▶ Problem details:
Apart from the images, repeat the data below exactly as written.

(Data excerpts)
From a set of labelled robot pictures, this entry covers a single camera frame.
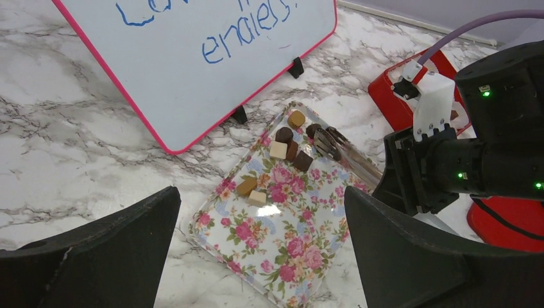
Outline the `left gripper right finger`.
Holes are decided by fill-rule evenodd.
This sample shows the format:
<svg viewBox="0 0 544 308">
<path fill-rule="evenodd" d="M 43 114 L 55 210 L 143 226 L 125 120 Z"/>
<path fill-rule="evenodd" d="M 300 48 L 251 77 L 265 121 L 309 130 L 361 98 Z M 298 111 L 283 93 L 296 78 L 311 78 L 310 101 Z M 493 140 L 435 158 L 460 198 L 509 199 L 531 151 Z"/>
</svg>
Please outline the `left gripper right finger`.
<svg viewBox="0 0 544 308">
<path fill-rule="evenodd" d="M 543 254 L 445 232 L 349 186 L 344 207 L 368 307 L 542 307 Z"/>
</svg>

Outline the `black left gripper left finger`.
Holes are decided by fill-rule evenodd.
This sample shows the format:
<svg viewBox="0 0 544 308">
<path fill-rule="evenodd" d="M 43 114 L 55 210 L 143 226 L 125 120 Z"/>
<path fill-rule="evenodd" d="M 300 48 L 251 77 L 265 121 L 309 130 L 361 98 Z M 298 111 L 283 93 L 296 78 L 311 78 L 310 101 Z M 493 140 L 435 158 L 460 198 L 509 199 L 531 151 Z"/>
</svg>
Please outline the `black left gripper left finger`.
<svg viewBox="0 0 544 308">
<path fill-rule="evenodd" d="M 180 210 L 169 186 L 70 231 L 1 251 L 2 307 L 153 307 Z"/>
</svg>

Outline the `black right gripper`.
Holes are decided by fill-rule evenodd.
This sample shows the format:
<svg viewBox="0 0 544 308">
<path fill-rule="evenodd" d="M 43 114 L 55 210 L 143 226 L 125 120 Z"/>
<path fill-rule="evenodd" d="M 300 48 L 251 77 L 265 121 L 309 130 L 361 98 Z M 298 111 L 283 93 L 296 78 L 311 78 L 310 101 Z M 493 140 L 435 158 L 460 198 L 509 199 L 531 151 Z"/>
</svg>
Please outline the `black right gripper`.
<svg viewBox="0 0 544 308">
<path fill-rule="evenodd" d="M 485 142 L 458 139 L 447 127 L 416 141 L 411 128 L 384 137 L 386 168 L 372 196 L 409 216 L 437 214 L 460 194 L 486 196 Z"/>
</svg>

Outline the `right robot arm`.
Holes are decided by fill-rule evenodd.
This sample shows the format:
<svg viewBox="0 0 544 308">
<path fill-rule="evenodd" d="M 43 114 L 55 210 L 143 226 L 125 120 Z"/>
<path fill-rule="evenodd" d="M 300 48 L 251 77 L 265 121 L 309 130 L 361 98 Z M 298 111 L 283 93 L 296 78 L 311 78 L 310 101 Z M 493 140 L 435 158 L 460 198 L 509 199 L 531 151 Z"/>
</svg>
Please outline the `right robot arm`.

▶ Result of this task:
From a set of labelled robot pictures, this entry covers a single camera frame.
Outline the `left gripper right finger`.
Holes are decided by fill-rule evenodd.
This sample shows the format:
<svg viewBox="0 0 544 308">
<path fill-rule="evenodd" d="M 43 114 L 55 210 L 143 226 L 125 120 Z"/>
<path fill-rule="evenodd" d="M 300 48 L 251 77 L 265 121 L 309 130 L 361 98 Z M 298 111 L 283 93 L 296 78 L 311 78 L 310 101 Z M 493 140 L 435 158 L 460 198 L 509 199 L 531 151 Z"/>
</svg>
Please outline the `left gripper right finger`.
<svg viewBox="0 0 544 308">
<path fill-rule="evenodd" d="M 543 254 L 445 232 L 349 186 L 344 207 L 368 307 L 542 307 Z"/>
</svg>

Outline the `black left gripper left finger`.
Holes are decided by fill-rule evenodd.
This sample shows the format:
<svg viewBox="0 0 544 308">
<path fill-rule="evenodd" d="M 43 114 L 55 210 L 143 226 L 125 120 Z"/>
<path fill-rule="evenodd" d="M 300 48 L 251 77 L 265 121 L 309 130 L 361 98 Z M 298 111 L 283 93 L 296 78 L 311 78 L 310 101 Z M 493 140 L 435 158 L 460 198 L 509 199 L 531 151 Z"/>
</svg>
Please outline the `black left gripper left finger`.
<svg viewBox="0 0 544 308">
<path fill-rule="evenodd" d="M 180 210 L 169 186 L 70 231 L 1 251 L 2 307 L 153 307 Z"/>
</svg>

Outline the `black right gripper`.
Holes are decided by fill-rule evenodd.
This sample shows the format:
<svg viewBox="0 0 544 308">
<path fill-rule="evenodd" d="M 43 114 L 55 210 L 143 226 L 125 120 Z"/>
<path fill-rule="evenodd" d="M 300 48 L 251 77 L 265 121 L 309 130 L 361 98 Z M 298 111 L 283 93 L 296 78 L 311 78 L 310 101 Z M 493 140 L 435 158 L 460 198 L 509 199 L 531 151 Z"/>
</svg>
Please outline the `black right gripper`.
<svg viewBox="0 0 544 308">
<path fill-rule="evenodd" d="M 485 142 L 458 139 L 447 127 L 416 141 L 411 128 L 384 137 L 386 168 L 372 196 L 409 216 L 437 214 L 460 194 L 486 196 Z"/>
</svg>

Outline the `right robot arm`.
Holes are decided by fill-rule evenodd.
This sample shows the format:
<svg viewBox="0 0 544 308">
<path fill-rule="evenodd" d="M 43 114 L 55 210 L 143 226 L 125 120 Z"/>
<path fill-rule="evenodd" d="M 300 48 L 251 77 L 265 121 L 309 130 L 361 98 Z M 298 111 L 283 93 L 296 78 L 311 78 L 310 101 Z M 493 140 L 435 158 L 460 198 L 509 199 L 531 151 Z"/>
</svg>
Please outline the `right robot arm`.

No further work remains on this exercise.